> **What you will do**: A single figure is required: the number of lines in the data below that hold the word "robot".

** Data for this exercise follows **

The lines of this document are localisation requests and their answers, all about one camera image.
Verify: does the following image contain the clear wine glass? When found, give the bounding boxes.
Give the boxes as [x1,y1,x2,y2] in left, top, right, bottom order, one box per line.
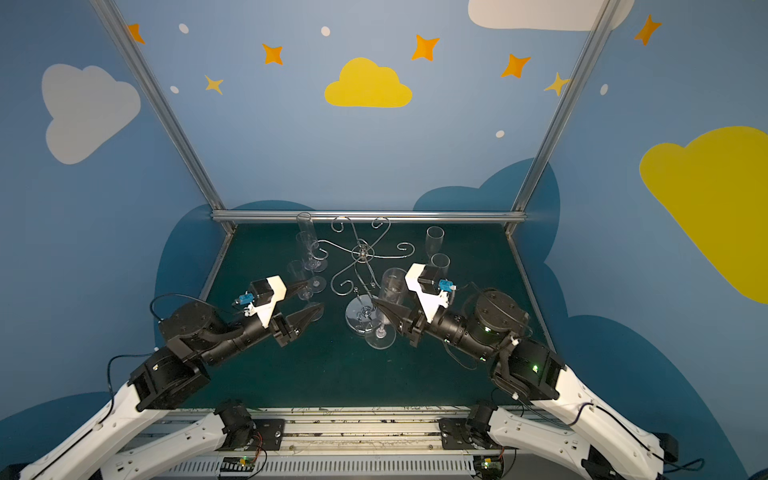
[287,260,324,322]
[365,267,406,350]
[430,252,451,279]
[296,212,328,273]
[425,226,445,260]
[296,231,327,294]

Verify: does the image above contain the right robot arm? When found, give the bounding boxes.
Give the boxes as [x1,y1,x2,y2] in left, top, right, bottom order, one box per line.
[374,289,679,479]

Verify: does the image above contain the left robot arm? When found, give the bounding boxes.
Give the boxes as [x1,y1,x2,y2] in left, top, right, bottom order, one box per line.
[1,276,324,479]

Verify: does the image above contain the chrome wine glass rack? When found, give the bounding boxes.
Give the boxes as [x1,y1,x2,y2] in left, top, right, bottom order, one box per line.
[312,215,416,336]

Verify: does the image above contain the green circuit board left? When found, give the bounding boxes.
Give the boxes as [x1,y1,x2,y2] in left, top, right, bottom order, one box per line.
[219,456,257,476]

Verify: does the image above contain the green circuit board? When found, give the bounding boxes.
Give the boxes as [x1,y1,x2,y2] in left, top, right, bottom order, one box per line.
[219,456,257,476]
[473,457,504,480]

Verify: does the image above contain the green circuit board right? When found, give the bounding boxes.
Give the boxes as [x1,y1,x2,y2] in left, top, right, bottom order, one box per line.
[473,457,504,480]

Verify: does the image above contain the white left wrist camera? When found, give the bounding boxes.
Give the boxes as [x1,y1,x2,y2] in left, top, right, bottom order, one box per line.
[233,276,287,328]

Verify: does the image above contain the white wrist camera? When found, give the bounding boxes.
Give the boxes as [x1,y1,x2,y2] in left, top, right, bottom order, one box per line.
[233,276,287,328]
[405,263,458,323]

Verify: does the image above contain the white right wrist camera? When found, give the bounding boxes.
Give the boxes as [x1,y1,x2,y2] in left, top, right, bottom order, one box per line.
[405,263,458,323]

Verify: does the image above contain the aluminium back frame rail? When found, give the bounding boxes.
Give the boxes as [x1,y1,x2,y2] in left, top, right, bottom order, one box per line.
[211,209,527,224]

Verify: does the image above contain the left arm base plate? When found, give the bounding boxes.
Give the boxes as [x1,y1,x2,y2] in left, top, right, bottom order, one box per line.
[235,418,286,452]

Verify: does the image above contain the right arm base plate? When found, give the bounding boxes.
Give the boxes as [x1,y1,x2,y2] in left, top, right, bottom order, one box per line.
[438,417,487,450]

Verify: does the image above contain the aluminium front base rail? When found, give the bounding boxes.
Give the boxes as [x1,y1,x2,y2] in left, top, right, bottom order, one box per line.
[107,404,601,480]

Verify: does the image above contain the aluminium left frame post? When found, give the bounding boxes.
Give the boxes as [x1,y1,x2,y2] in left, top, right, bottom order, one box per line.
[90,0,225,213]

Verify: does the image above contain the aluminium frame post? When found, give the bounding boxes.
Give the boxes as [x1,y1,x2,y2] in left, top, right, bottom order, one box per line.
[90,0,225,213]
[505,0,622,240]

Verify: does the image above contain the aluminium right frame post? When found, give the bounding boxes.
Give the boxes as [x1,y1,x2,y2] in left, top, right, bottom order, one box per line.
[505,0,622,240]

** End of Data for this exercise **

> **Exercise response**: 2